Building upon the above insights, we introduce a hierarchical debiasing method for FSSL termed FedDB, to mitigate the prior bias at both the local training and global aggregation stages. During the local training, FedDB implements debiased pseudo-labeling (DPL) based on Bayes’ theorem, with APP-U serving as the approximation of bias prior. This approach promotes a more balanced pseudo-labeling process for unlabeled data, substantially reducing the label prior bias during local training. At the global aggregation stage, FedDB utilizes APP-U from the participating clients to determine optimal aggregation weights. The above process, termed debiased model aggregation (DMA), effectively mitigates bias within the global model. It should be noted that DPL can be seamlessly integrated with FSSL methods that utilize pseudo-labeling with minimal cost. This demonstrates its substantial potential for practical application of FSSL.

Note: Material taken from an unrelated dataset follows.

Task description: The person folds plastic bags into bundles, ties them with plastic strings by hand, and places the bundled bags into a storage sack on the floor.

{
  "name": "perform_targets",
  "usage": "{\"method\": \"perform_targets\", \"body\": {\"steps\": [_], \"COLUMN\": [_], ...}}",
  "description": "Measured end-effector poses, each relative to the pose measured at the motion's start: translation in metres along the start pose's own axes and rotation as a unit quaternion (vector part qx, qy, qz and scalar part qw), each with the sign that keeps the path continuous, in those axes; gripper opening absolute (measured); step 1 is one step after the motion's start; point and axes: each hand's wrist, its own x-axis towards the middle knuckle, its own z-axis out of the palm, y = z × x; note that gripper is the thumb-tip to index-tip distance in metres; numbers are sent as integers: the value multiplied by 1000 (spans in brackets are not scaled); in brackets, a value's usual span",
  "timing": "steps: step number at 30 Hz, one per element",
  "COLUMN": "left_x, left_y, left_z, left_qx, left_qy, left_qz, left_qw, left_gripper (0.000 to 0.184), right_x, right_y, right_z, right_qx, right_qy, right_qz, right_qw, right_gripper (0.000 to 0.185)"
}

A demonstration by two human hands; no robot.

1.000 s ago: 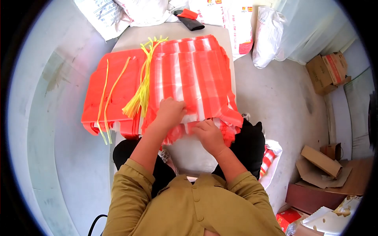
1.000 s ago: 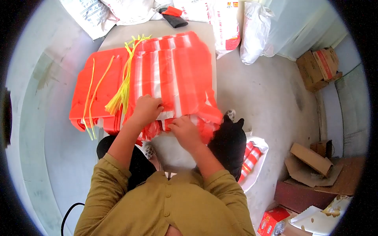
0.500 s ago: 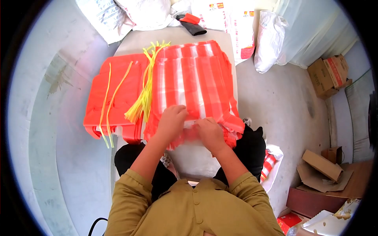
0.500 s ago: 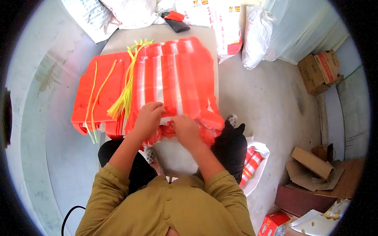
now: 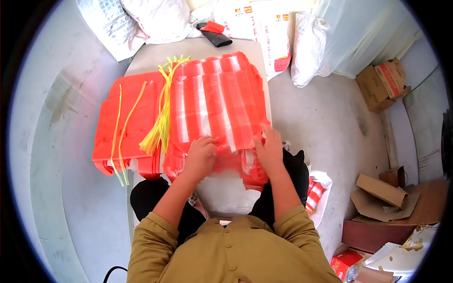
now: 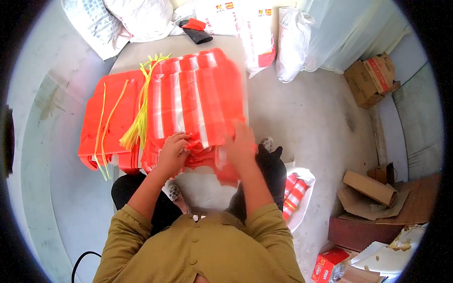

The main contributions of this paper are as follows:

  • We analyze the prediction bias in class-imbalanced FSSL from a Bayesian perspective.

  • We propose FedDB, a Bayesian debiasing method for FSSL that uses APP-U as an approximation of prior bias.

  • We conduct extensive experiments on multiple datasets to demonstrate the effectiveness of FedDB.

2 Related Work

2.1 Federated Learning

Data heterogeneity is a substantial challenge in FL, which can lead to considerable divergence across clients, thereby degrading the model performance Zhao et al. (2018); Li et al. (2020a). To address this issue, various strategies are explored, including reducing the divergence across local models Li et al. (2020b); Acar et al. (2020); Karimireddy et al. (2020), enhancing aggregation schemes Wang et al. (2020); Acar et al. (2020); Reddi et al. (2021), promoting representation consistency across clients Tan et al. (2022); Zhu et al. (2023); Liao et al. (2023), developing personalized models for individual clients Collins et al. (2021); Liu et al. (2023). However, these methods primarily focus on SL settings, which is impractical as data labeling is laborious and time-consuming.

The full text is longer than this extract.